**TASK GOAL**
All that is needed is every line of the listing below that has "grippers".

**DATA FOR ANALYSIS**
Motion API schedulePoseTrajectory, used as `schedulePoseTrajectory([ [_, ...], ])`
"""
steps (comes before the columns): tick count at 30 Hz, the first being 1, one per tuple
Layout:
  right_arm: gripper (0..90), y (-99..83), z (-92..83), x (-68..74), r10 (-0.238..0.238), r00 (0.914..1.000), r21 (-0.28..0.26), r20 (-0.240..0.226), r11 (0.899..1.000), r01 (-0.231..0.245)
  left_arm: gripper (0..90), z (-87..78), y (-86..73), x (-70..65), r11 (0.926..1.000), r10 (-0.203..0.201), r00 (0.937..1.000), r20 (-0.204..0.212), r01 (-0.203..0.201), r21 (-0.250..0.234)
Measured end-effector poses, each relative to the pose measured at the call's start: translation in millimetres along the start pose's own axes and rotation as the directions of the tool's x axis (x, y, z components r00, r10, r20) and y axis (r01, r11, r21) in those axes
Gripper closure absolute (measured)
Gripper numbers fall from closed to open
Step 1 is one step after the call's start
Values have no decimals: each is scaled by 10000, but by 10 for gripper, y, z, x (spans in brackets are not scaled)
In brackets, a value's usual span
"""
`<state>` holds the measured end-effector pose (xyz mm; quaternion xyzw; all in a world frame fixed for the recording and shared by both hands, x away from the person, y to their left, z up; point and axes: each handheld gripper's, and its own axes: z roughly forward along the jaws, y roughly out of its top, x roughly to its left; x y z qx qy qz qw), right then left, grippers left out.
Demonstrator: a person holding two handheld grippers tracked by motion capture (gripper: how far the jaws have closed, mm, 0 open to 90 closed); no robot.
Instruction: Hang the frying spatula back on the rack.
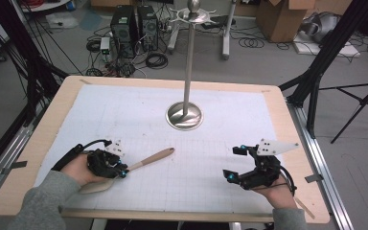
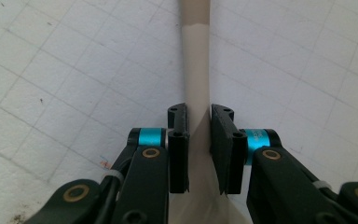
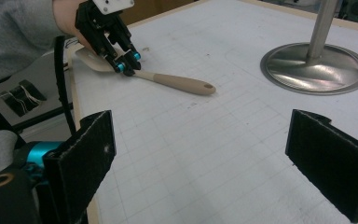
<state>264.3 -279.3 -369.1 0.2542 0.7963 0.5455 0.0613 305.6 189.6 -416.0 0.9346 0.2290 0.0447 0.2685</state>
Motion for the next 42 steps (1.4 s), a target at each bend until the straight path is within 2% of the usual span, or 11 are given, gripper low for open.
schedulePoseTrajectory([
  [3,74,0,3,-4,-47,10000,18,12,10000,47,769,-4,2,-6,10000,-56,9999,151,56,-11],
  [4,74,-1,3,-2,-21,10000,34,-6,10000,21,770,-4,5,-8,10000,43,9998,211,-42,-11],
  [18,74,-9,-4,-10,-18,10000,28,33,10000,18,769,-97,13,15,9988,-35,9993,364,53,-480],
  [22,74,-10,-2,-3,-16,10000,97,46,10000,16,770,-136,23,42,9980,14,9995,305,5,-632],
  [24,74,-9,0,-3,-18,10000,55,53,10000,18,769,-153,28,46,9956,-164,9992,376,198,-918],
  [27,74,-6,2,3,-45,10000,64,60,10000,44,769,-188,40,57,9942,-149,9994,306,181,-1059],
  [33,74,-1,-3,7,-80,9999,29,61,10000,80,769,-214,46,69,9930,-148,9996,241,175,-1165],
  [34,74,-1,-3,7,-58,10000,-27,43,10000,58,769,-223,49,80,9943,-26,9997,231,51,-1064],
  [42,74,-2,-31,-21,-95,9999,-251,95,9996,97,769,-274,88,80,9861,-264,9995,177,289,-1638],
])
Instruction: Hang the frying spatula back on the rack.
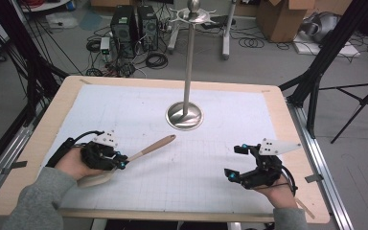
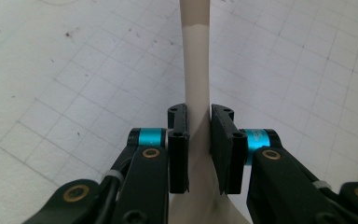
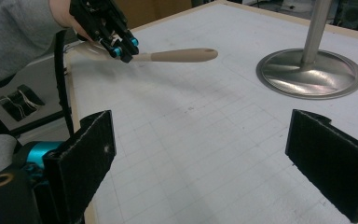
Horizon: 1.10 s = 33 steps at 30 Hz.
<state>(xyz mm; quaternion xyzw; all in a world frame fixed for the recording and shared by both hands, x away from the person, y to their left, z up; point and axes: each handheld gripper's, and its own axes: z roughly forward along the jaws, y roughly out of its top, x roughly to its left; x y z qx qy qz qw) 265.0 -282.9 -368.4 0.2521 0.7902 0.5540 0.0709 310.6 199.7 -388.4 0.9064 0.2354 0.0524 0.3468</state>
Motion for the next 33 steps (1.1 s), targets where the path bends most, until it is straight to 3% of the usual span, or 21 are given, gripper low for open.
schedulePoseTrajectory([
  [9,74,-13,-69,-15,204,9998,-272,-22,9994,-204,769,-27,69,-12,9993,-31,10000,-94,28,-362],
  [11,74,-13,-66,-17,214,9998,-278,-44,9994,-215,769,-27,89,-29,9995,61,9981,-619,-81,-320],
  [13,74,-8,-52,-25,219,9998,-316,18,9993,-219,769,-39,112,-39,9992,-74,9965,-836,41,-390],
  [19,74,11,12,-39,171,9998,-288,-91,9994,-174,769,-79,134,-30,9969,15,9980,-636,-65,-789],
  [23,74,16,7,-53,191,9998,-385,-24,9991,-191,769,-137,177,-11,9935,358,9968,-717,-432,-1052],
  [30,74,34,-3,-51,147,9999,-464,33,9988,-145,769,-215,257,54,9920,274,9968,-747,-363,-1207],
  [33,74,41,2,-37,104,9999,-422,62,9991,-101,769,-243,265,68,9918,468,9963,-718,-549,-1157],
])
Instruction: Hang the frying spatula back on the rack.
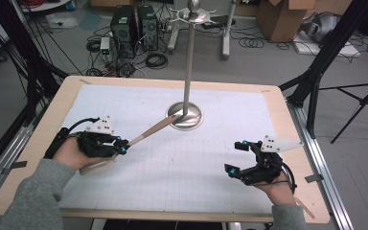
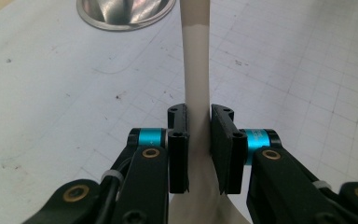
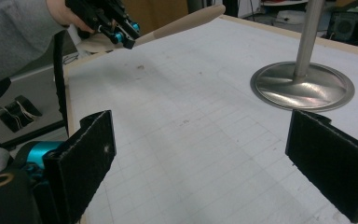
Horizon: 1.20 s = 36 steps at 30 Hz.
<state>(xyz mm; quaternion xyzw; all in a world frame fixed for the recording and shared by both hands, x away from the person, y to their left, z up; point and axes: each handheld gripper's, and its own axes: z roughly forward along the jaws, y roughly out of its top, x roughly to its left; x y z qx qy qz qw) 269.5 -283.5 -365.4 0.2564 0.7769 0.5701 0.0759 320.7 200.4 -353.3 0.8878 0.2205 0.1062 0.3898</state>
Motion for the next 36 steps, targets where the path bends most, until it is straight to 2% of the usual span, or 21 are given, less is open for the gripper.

**RESULT**
`<state>` holds the measured end-effector pose (xyz mm; quaternion xyzw; all in a world frame fixed for the recording and shared by both hands, x away from the person, y to their left, z up; point and axes: each handheld gripper's, and its own axes: z roughly forward along the jaws, y roughly out of its top, x roughly to its left; x y z qx qy qz qw), right then left, grippers left out.
Demonstrator: a person holding two handheld grippers tracked by motion capture (gripper: how far the jaws have closed, mm, 0 open to 90 closed); no robot.

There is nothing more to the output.